- Problem requirements -
Every line from the start of the listing below through the line that contains "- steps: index" is to be reproduced word for word.
━━━ Collected material ━━━
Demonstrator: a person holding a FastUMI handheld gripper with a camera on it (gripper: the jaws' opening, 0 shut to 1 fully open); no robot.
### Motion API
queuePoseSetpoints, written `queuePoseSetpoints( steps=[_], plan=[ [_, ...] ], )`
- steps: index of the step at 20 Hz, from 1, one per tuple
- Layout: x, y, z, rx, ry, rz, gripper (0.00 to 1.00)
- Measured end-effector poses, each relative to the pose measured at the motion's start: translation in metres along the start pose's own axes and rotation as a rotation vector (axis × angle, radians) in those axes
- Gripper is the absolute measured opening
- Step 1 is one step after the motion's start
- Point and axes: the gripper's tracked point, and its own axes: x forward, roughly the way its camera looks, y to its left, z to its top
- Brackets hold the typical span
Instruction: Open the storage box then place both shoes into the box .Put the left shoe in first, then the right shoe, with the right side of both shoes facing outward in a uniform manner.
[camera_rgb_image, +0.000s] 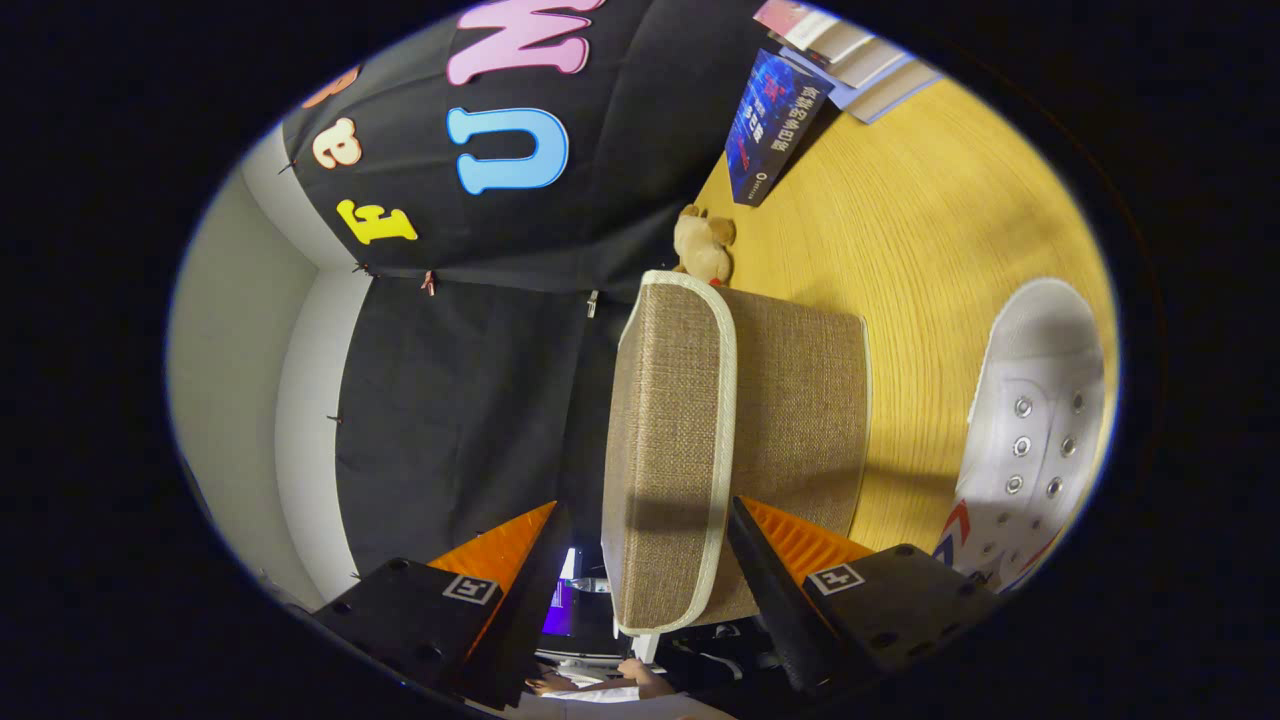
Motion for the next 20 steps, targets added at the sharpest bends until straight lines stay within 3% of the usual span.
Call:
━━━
- Solution for this exercise -
Demonstrator: a person holding a FastUMI handheld gripper with a camera on it (gripper: the jaws' opening, 0 shut to 1 fully open); no robot.
### Motion API
queuePoseSetpoints, written `queuePoseSetpoints( steps=[_], plan=[ [_, ...] ], )`
- steps: index of the step at 20 Hz, from 1, one per tuple

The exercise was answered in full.